What is needed> Needed from the data below: every line from the one with "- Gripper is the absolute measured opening" up to and including the one with "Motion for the", repeated exactly and with nothing else.

Data extract>
○ ○ ○

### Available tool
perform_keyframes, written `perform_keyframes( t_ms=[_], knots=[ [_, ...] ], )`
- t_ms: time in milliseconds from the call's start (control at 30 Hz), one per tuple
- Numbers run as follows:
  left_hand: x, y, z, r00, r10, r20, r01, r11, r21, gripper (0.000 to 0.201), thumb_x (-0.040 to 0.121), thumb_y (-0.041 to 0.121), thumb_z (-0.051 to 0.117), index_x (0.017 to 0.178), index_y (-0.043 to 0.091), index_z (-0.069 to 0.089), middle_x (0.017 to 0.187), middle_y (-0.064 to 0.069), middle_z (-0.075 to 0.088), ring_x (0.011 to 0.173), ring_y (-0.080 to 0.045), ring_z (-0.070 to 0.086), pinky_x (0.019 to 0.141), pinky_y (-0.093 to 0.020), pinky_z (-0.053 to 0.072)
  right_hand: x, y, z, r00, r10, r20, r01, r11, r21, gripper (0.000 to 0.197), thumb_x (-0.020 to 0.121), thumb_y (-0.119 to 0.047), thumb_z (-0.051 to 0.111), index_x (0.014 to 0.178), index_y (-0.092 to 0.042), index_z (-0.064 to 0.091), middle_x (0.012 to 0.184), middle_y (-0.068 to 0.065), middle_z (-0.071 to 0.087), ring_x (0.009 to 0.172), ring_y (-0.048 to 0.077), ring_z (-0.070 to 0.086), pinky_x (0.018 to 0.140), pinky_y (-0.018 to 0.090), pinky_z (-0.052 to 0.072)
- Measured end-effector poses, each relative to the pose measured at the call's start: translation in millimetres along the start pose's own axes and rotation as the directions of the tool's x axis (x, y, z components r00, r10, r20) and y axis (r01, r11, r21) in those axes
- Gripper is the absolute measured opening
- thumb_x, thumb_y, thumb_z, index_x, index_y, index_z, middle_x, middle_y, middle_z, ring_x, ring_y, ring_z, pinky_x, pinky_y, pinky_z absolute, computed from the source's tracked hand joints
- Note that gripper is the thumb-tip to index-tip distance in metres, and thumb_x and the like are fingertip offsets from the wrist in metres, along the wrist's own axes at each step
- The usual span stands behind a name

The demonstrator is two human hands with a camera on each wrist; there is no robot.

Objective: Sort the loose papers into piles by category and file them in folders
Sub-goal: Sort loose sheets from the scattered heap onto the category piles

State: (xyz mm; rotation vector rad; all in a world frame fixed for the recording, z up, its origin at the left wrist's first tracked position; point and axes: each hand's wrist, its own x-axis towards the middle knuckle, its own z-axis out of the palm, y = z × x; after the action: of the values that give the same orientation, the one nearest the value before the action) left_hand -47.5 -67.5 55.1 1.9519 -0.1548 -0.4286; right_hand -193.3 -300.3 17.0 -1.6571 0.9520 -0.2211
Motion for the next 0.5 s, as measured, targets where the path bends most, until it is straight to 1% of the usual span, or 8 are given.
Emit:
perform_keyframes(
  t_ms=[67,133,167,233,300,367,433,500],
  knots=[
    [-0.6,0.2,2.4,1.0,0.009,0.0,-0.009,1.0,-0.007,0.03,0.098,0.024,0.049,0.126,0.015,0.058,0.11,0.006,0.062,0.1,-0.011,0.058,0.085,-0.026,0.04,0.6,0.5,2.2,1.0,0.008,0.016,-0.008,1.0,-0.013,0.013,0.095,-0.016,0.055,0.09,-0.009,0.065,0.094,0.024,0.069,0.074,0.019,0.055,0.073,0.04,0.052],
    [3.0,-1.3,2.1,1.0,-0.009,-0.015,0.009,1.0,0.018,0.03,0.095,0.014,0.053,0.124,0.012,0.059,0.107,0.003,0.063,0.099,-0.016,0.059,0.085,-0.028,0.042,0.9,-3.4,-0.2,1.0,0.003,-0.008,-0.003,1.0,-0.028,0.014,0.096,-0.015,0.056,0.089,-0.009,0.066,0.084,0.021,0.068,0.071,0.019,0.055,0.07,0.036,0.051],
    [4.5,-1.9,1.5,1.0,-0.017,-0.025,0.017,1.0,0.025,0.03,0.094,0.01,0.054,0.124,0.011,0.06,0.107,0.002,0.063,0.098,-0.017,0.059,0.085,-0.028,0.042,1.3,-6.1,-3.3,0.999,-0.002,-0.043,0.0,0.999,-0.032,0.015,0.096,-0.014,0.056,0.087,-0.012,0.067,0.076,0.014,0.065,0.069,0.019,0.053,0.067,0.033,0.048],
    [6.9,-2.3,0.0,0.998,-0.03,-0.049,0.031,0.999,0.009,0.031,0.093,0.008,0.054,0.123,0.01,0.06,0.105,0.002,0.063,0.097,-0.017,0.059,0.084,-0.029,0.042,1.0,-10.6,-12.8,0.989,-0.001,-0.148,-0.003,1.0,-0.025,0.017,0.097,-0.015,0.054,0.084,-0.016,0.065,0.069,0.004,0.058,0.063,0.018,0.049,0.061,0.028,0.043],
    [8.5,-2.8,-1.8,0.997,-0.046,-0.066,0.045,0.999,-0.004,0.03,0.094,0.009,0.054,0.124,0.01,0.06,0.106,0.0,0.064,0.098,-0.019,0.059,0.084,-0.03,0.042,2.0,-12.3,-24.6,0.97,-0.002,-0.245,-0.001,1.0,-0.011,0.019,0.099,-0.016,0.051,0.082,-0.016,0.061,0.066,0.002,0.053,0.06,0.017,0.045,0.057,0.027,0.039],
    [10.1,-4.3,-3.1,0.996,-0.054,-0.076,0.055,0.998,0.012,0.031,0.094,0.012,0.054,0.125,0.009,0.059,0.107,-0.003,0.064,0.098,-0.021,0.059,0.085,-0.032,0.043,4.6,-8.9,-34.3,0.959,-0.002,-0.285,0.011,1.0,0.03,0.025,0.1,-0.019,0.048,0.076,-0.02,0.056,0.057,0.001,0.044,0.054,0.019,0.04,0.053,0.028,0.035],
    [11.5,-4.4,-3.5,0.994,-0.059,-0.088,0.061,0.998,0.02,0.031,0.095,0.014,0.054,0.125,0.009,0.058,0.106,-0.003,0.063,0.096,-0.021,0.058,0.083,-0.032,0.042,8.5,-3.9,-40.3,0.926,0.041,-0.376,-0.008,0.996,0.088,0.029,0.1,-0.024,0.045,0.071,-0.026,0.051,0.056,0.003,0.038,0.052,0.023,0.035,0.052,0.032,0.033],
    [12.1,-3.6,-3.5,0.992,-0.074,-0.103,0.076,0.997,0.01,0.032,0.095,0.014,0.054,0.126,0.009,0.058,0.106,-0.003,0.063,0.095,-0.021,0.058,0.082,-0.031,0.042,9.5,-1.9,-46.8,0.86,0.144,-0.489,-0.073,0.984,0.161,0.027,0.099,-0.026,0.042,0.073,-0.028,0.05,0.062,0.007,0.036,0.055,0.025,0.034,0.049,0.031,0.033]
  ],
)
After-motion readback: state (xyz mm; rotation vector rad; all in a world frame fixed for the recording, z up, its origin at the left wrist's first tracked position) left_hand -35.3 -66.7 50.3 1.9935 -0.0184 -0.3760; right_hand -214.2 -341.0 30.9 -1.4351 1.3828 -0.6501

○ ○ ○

Result>
- Gripper is the absolute measured opening
- thumb_x, thumb_y, thumb_z, index_x, index_y, index_z, middle_x, middle_y, middle_z, ring_x, ring_y, ring_z, pinky_x, pinky_y, pinky_z absolute, computed from the source's tracked hand joints
- Note that gripper is the thumb-tip to index-tip distance in metres, and thumb_x and the like are fingertip offsets from the wrist in metres, along the wrist's own axes at each step
- The usual span stands behind a name

The demonstrator is two human hands with a camera on each wrist; there is no robot.

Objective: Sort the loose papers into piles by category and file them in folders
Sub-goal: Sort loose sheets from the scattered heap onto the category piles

State: (xyz mm; rotation vector rad; all in a world frame fixed for the recording, z up, its origin at the left wrist's first tracked position; point and axes: each hand's wrist, its own x-axis towards the middle knuckle, its own z-axis out of the palm, y = z × x; after the action: of the values that give the same orientation, the one nearest the value before the action) left_hand -47.5 -67.5 55.1 1.9519 -0.1548 -0.4286; right_hand -193.3 -300.3 17.0 -1.6571 0.9520 -0.2211
Motion for the next 0.5 s, as measured, targets where the path bends most, until it is straight to 1% of the usual span, or 8 are given.

The work on this exercise has been finished.